Instead, Jordan and co-author Terry Schulze, Ph.D., an independent medical entomologist, suggest homeowners either take advantage of municipal curbside leaf pickup (if available), compost their leaves, or remove leaves to a location further into the woods or further away from high-use areas on their property. “The thing homeowners need to keep in mind is that accumulations of leaves and other plant debris provide ideal host-seeking and survival conditions for immature blacklegged ticks,” says Jordan.

In their new study, Jordan and Schulze set up test plots on three residential properties in Monmouth County, New Jersey, in the fall of 2017 and 2018. Each property had plots at both the forest edge and deeper within the wooded area. Some edge plots were allowed to accumulate leaves naturally, while others received additional leaves via periodic raking or leaf blowing. These “managed” edge plots resulted in leaf-litter depths two to three times that of the natural edge and forest plots.

The researchers then compared the presence of nymphal (juvenile) blacklegged ticks (Ixodes scapularis) and lone star ticks (Amblyomma americanum) in the test plots the following spring. In both years, the results for lone star tick nymphs were inconsistent, but the number of blacklegged tick nymphs in the managed edge plots was approximately three times that of the natural edge and forest plots.

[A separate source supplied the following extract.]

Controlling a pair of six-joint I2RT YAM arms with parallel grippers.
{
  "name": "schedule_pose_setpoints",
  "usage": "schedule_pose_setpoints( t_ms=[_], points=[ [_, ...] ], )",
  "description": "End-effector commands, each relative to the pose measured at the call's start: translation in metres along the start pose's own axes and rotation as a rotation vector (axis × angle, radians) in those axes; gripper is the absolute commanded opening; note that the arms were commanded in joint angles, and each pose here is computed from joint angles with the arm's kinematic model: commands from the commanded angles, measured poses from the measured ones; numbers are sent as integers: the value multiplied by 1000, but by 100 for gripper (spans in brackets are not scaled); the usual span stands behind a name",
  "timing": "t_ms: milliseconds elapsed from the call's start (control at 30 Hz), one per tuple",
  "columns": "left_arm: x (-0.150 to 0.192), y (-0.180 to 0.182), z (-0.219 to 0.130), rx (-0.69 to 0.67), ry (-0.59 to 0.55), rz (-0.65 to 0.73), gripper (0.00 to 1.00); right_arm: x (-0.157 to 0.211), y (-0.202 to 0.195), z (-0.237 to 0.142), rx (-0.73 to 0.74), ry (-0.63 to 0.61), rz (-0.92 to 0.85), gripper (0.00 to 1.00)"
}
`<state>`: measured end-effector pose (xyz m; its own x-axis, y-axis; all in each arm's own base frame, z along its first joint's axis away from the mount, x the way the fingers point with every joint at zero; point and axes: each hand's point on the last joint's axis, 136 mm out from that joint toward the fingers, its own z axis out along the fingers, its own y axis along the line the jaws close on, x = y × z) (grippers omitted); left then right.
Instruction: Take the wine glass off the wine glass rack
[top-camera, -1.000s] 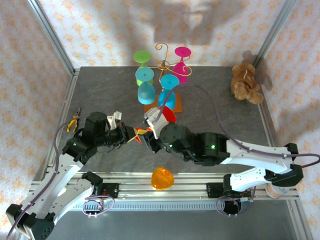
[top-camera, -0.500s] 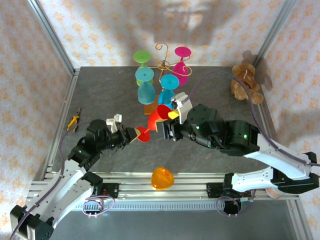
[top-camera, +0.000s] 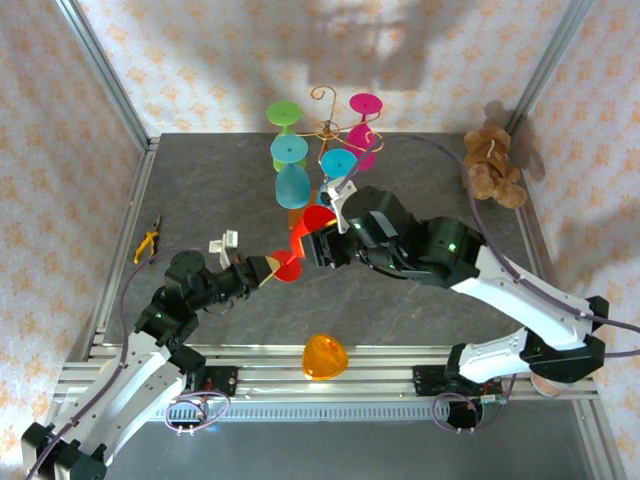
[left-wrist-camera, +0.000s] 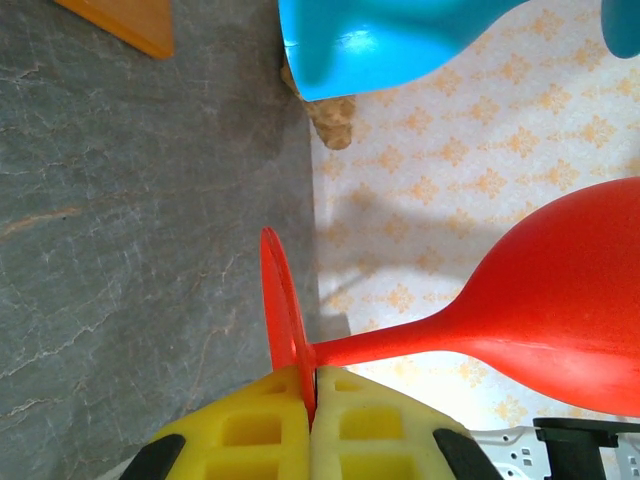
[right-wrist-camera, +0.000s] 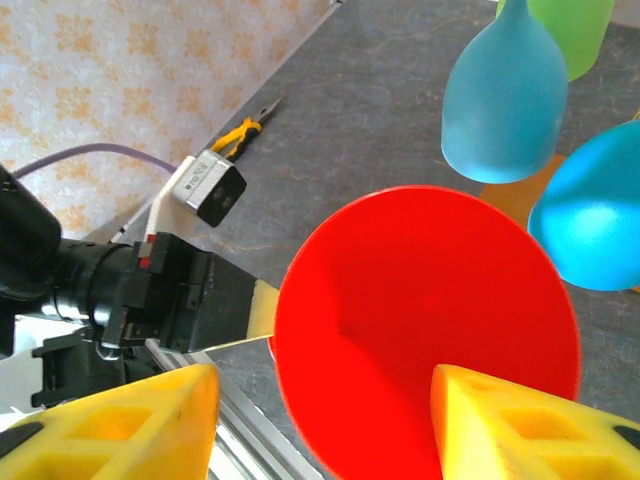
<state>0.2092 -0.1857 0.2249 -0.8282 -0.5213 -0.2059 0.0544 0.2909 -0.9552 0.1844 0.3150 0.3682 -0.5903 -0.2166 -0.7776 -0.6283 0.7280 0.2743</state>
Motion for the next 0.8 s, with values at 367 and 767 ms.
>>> schedule_pose_setpoints(
  t_ms=[367, 767],
  points=[
    [-2, -8, -6, 41, -29, 14, 0, -2, 13, 16, -36, 63, -66, 19],
    [-9, -12, -8, 24, -67, 18, 10, 8, 9, 15, -28, 82, -53, 0]
  ],
)
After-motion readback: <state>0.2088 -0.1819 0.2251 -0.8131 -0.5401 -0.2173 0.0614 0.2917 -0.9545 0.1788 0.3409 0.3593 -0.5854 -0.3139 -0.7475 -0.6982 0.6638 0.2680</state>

“While we expected to see more ticks along lawn edges with deeper leaf-litter accumulation, we were surprised about the magnitude of the increase in ticks that resulted from leaf blowing or raking,” Jordan says. Fallen leaves provide blacklegged ticks with suitable habitat via higher humidity and lower temperatures within the leaf litter, as well as protection from exposure over winter. Previous research, meanwhile, has shown that people more commonly encounter ticks on their own properties than in parks or natural areas. And that, Jordan says, is a major reason why he and Schulze have been evaluating a variety of residential tick-prevention strategies in recent years. Landscape management is an important—and affordable—strategy to keep ticks at bay, he says. “On properties with considerable leaf fall, the best option would be complete removal of leaves from areas most frequently used–such as lawns, outdoor seating areas, and in and around play sets,” Jordan says. “If this is not possible or practical, leaf piles should be placed in areas least frequently used.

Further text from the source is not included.